MEDICINAS AUSENTES PONEN VIDAS EN RIESGO

Retrasos prolongados agravan enfermedades y perjudican a usuarios.

Retrasos prolongados agravan enfermedades y perjudican a usuarios.

La historia de Claudia Chaparro refleja una realidad que cada vez golpea a más pacientes: la espera interminable por medicamentos que pueden marcar la diferencia entre la vida y la muerte. Desde hace tres meses, su tratamiento permanece incompleto, mientras su salud se deteriora progresivamente y la incertidumbre se convierte en rutina.

Claudia no solo enfrenta una enfermedad renal que la obliga a someterse a diálisis constantes, sino también las consecuencias de un sistema que ya le falló antes. Hace tres años perdió la visión luego de no recibir a tiempo un medicamento oftalmológico. Hoy revive ese mismo escenario, pero con un riesgo aún mayor: la posibilidad de desarrollar una anemia severa que podría ser mortal si no recibe el hierro especializado que le fue formulado.
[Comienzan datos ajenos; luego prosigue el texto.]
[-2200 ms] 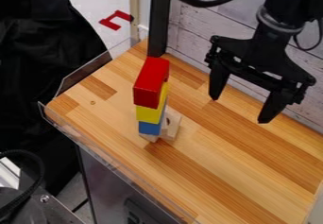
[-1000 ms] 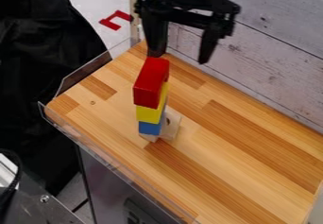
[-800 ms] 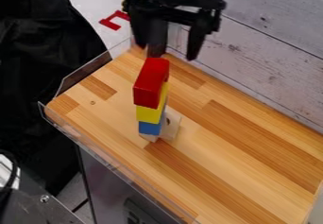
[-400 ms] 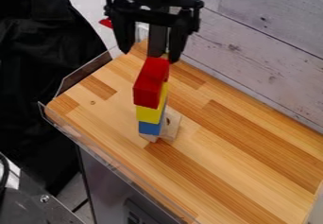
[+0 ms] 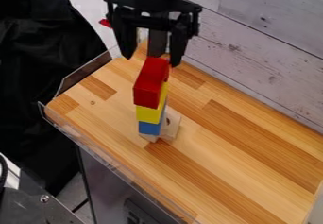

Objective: Move the red arch to the right side of the table

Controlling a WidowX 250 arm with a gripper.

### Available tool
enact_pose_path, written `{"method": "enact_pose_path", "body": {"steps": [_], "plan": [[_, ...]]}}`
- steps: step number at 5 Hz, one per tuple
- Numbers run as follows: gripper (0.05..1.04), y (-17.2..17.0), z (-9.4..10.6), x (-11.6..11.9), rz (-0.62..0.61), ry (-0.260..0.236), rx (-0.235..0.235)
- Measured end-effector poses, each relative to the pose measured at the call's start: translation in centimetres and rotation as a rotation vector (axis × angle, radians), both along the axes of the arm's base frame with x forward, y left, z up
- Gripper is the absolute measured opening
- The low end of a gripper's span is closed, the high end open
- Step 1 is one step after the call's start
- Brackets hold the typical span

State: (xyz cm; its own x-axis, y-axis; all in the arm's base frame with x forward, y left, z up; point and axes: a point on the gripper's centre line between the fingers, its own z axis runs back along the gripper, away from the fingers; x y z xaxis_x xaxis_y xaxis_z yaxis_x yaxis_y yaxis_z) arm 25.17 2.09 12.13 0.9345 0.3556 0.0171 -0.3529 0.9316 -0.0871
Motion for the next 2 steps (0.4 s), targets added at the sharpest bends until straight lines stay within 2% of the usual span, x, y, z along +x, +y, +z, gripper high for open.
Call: {"method": "enact_pose_path", "body": {"steps": [2], "plan": [[1.001, -0.05, -1.09, -0.29, 0.009, 0.041, -0.004]]}}
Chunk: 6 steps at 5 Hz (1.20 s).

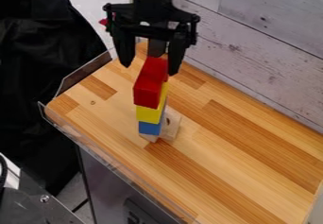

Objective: Move the red arch to the right side of the table

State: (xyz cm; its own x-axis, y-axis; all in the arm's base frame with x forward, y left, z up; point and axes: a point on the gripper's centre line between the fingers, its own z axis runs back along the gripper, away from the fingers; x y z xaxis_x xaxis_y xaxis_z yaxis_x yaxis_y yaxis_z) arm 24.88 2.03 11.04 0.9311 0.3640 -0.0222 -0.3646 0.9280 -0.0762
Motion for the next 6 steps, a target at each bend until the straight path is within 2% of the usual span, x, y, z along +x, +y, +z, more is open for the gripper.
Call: {"method": "enact_pose_path", "body": {"steps": [1, 2, 4, 5, 6], "plan": [[1.001, 0.0, -0.1, 0.0, 0.008, 0.006, 0.002], [1.001, 0.0, -1.1, -0.1, 0.008, 0.047, -0.005], [1.001, -0.1, -2.5, -0.2, 0.013, 0.079, -0.027], [0.961, 0.0, -2.6, -0.2, 0.019, 0.081, -0.033], [0.683, 0.1, -3.2, -0.5, 0.052, 0.077, -0.054]]}}
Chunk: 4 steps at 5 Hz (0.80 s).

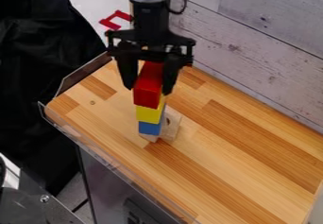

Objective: Move the red arch to the right side of the table

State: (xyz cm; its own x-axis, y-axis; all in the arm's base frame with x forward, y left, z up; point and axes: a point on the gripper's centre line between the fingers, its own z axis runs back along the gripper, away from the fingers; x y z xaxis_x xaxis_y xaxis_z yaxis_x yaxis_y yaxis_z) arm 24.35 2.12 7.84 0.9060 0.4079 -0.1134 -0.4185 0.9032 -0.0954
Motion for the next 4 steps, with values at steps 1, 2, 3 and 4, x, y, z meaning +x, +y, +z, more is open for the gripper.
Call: {"method": "enact_pose_path", "body": {"steps": [1, 2, 3, 4], "plan": [[0.583, 0.18, -0.01, 0.10, 0.010, -0.007, 0.002], [0.583, 0.19, -0.05, 0.07, 0.020, -0.002, 0.003], [0.583, 0.33, 0.02, -0.16, 0.027, 0.012, 0.018], [0.583, 0.26, 0.30, -0.40, 0.029, 0.021, 0.040]]}}
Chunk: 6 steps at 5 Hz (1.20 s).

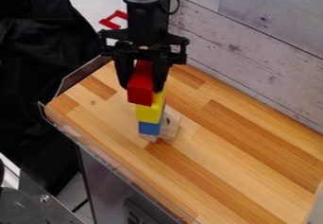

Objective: Move the red arch to the right side of the table

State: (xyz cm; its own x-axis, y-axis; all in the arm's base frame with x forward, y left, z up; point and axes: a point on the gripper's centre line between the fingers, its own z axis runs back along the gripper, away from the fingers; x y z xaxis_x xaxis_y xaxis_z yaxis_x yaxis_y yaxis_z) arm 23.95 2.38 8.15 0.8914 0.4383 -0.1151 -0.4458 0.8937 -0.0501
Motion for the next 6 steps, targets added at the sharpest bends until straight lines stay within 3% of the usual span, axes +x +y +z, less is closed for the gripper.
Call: {"method": "enact_pose_path", "body": {"steps": [2, 3, 4, 6], "plan": [[0.583, -0.1, 1.9, -0.2, 0.021, -0.035, 0.061], [0.583, -2.6, 3.3, 0.0, 0.032, -0.113, 0.033], [0.583, -7.6, 3.1, 0.1, 0.102, -0.133, 0.039], [0.583, -12.9, -0.5, 1.9, 0.229, -0.035, 0.076]]}}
Cada visita a reclamar el medicamento termina igual. Filas extensas, horas de espera y una respuesta que se repite sin cambios: “no hay”. Sin ese insumo, su tratamiento queda incompleto, su hemoglobina desciende y su cuerpo pierde fuerzas, dejándola en una situación crítica.
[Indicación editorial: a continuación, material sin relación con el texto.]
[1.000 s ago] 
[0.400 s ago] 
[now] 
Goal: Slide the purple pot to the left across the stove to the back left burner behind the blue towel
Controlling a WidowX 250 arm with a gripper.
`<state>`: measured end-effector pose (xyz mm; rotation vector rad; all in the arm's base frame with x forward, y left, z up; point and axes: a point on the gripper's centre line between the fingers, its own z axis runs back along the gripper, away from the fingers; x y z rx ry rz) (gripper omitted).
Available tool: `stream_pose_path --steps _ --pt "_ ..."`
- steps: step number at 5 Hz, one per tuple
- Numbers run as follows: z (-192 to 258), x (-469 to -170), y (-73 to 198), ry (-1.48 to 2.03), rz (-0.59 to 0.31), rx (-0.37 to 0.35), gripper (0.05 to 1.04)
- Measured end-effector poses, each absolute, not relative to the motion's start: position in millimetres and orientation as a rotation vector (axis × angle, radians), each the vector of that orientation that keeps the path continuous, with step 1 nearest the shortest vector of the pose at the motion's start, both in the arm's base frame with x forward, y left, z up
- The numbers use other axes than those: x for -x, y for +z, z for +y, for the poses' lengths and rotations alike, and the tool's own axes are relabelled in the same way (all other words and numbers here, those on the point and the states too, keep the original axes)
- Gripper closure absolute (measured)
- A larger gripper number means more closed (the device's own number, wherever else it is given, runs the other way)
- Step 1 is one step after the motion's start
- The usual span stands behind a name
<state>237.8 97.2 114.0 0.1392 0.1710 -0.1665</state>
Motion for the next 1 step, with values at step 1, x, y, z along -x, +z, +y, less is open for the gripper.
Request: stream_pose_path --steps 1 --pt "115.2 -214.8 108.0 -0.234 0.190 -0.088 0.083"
A su lado está su padre, un adulto mayor de 71 años que también enfrenta sus propias limitaciones de salud, entre ellas Parkinson y problemas en sus articulaciones. A pesar de ello, es su único apoyo. Juntos recorren el mismo camino una y otra vez, aferrados a la esperanza de que, en algún momento, el medicamento finalmente aparezca.

El caso apunta directamente a operadores como Discolmets y la Nueva EPS, entidades que han sido señaladas en repetidas ocasiones por fallas en la entrega de tratamientos. No se trata de un hecho aislado. Según denuncias de usuarios, ya se han registrado múltiples casos similares donde pacientes han visto agravarse sus condiciones, e incluso han muerto, esperando medicamentos que nunca llegaron a tiempo.

La situación evidencia una falla estructural en la atención. No es solo un retraso logístico: es una cadena de negligencias que termina trasladando el riesgo directamente al paciente. En este contexto, cada día sin tratamiento se convierte en una amenaza silenciosa

Mientras tanto, Claudia sigue asistiendo a sus citas médicas sin el medicamento que necesita. Su historia no solo expone una crisis, sino que lanza una alerta urgente sobre las consecuencias de un sistema que, en lugar de garantizar la salud, la pone en riesgo. La pregunta que queda en el aire es cuántos casos más deben repetirse antes de que haya una solución real.